Portanto, impõe-se o reconhecimento do vínculo empregatício havido entre as partes, no período de 20/06/2020 a 23/06/2020.
Lado outro, não há nos autos a prova de realização de treinamento em período diverso da contratação, razão pela qual não se há cogitar de qualquer direito consectário.
Provejo, pois, parcialmente, nesses termos, para declarar o vínculo de emprego do autor com a empresa ré, no período de 20/06/2020 a 23/06/2020, no cargo de "OPERADOR SAC I" e salário mensal de R$998,00, e para determinar o retorno dos autos à d. Vara de origem, a fim de que sejam apreciados e julgados os demais pleitos formulados na inicial, evitando-se, assim, a supressão de instância.
Fica prejudicada a análise dos demais tópicos de apelo concernentes ao reconhecimento do vínculo, bem como da pretensão recursal indenizatória decorrente de suposto dano moral.
LITIGÂNCIA DE MÁ-FÉ
A configuração da litigância de má-fé exige a demonstração inequívoca de dolo processual, o que não se constata no caso destes autos, em que a empresa reclamada limitou-se a exercer o direito de se defender, nos estritos limites legais.
Desprovejo, pois, a pretensão pela incidência da multa por litigância de má-fé, em desfavor da reclamada.
CONCLUSÃO
Conheço do recurso ordinário interposto. No mérito, dou-lhe parcial provimento para declarar o vínculo de emprego do autor com a empresa ré, no período de 20/06/2020 a 23/06/2020, no cargo de "OPERADOR SAC I" e salário mensal de R$998,00, e para determinar o retorno dos autos à d. Vara de origem, a fim de que sejam apreciados e julgados os demais pleitos formulados na inicial, evitando-se, assim, a supressão de instância. Fica prejudicada a análise dos demais tópicos de apelo concernentes ao reconhecimento do vínculo, bem como da pretensão recursal indenizatória decorrente de suposto dano moral.
ACORDAM os Desembargadores do Tribunal Regional do Trabalho da Terceira Região, pela sua 5ª Turma, em Sessão Telepresencial, realizada em 26 de julho de 2022, à unanimidade, em conhecer do recurso ordinário interposto; no mérito, dar-lhe parcial provimento para declarar o vínculo de emprego do autor com a empresa ré, no período de 20/06/2020 a 23/06/2020, no cargo de "OPERADOR SAC I" e salário mensal de R$998,00, e para determinar o retorno dos autos à d. Vara de origem, a fim de que sejam apreciados e julgados os demais pleitos formulados na inicial, evitando-se, assim, a supressão de instância; prejudicada a análise dos demais tópicos de apelo concernentes ao reconhecimento do vínculo, bem como da pretensão recursal indenizatória decorrente de suposto dano moral.

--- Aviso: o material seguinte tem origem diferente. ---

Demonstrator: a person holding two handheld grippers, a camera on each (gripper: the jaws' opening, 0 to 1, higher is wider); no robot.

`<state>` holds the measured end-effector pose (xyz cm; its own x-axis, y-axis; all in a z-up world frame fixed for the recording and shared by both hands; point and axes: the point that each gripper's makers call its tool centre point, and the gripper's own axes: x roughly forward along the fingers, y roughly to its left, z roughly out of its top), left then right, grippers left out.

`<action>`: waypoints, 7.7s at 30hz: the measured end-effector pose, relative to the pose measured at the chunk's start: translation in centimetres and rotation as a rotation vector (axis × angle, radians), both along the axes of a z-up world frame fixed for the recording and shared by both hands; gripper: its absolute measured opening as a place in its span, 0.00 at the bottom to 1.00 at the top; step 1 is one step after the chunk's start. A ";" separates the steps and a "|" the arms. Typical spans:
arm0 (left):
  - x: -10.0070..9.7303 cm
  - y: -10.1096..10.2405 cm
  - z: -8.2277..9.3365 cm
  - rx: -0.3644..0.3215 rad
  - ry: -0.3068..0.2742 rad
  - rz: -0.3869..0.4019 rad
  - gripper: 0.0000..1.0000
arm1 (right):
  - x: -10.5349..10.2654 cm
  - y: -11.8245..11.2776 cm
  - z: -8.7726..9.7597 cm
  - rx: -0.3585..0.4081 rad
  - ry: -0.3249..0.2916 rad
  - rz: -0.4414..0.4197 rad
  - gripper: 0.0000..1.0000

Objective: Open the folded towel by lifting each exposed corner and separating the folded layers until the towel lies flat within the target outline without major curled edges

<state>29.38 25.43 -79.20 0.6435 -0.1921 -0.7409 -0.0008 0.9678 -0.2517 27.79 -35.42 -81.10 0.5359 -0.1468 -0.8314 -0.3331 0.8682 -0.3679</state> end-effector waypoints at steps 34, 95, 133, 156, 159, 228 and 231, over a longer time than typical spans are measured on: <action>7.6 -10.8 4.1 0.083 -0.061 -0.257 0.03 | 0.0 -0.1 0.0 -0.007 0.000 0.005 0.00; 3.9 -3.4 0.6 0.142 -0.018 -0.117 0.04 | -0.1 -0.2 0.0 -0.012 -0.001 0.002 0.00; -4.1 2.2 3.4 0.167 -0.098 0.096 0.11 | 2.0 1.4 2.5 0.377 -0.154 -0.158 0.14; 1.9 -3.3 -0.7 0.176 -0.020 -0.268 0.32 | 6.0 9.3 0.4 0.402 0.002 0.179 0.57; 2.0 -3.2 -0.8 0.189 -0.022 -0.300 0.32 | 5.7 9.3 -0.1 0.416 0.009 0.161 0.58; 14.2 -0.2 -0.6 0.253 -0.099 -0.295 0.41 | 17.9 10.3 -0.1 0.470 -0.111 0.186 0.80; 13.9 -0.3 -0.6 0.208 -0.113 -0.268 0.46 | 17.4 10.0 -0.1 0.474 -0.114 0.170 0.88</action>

Tomaram parte no julgamento os Exmos. Desembargadores Antônio Neves de Freitas (Relator), Paulo Maurício Ribeiro Pires (Presidente e 2º votante) e o Exmo. Juiz Convocado Delane Marcolino Ferreira (3º votante, substituindo a Exma. Desembargadora Jaqueline Monteiro de Lima, em gozo de férias regimentais)
Presente a Representante do Ministério Público do Trabalho, Maria Helena da Silva Guthier.
Secretária: Rosemary Gonçalves da Silva Guedes.